» **What the task requires**:
Exactly as they appear below, repeat the lines from the one with "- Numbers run" through the one with "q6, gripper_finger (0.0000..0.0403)", and no others.

________

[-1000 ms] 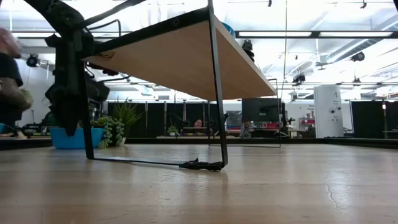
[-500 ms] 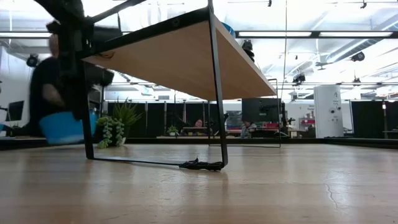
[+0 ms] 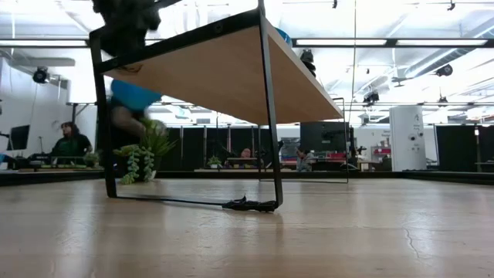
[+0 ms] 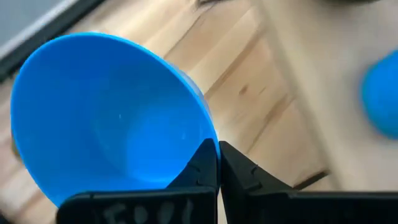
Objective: Pick & Place Mini bowls
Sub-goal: Stack the top blue bowl on the blue bowl on the shelf
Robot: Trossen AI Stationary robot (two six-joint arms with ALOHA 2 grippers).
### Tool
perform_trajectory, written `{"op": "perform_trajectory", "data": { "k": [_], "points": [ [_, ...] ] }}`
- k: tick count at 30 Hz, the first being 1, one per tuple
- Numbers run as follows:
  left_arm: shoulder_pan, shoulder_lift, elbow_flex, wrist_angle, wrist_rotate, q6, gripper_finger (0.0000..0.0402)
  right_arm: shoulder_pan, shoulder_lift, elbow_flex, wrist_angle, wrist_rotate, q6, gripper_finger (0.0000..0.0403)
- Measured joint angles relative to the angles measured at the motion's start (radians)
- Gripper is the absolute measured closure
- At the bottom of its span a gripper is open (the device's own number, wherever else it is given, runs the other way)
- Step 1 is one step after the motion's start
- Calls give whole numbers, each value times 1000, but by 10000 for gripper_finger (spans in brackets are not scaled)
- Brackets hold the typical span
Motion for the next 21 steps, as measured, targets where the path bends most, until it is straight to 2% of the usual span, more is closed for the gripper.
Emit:
{"op": "perform_trajectory", "data": {
  "k": [6, 13, 21],
  "points": [
    [-88, 36, 184, -1, 9, 42, 401, -2, -173, -306, 219, 0, 121, 394],
    [-273, 165, 388, 2, -25, 50, 401, -2, -359, -589, 434, -1, 172, 394],
    [-484, 366, 572, 3, -81, 100, 401, -2, -574, -826, 490, 2, 183, 394]
  ]
}}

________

» **Answer for this exercise**:
- Numbers run as follows:
  left_arm: shoulder_pan, shoulder_lift, elbow_flex, wrist_angle, wrist_rotate, q6, gripper_finger (0.0000..0.0402)
  right_arm: shoulder_pan, shoulder_lift, elbow_flex, wrist_angle, wrist_rotate, q6, gripper_finger (0.0000..0.0403)

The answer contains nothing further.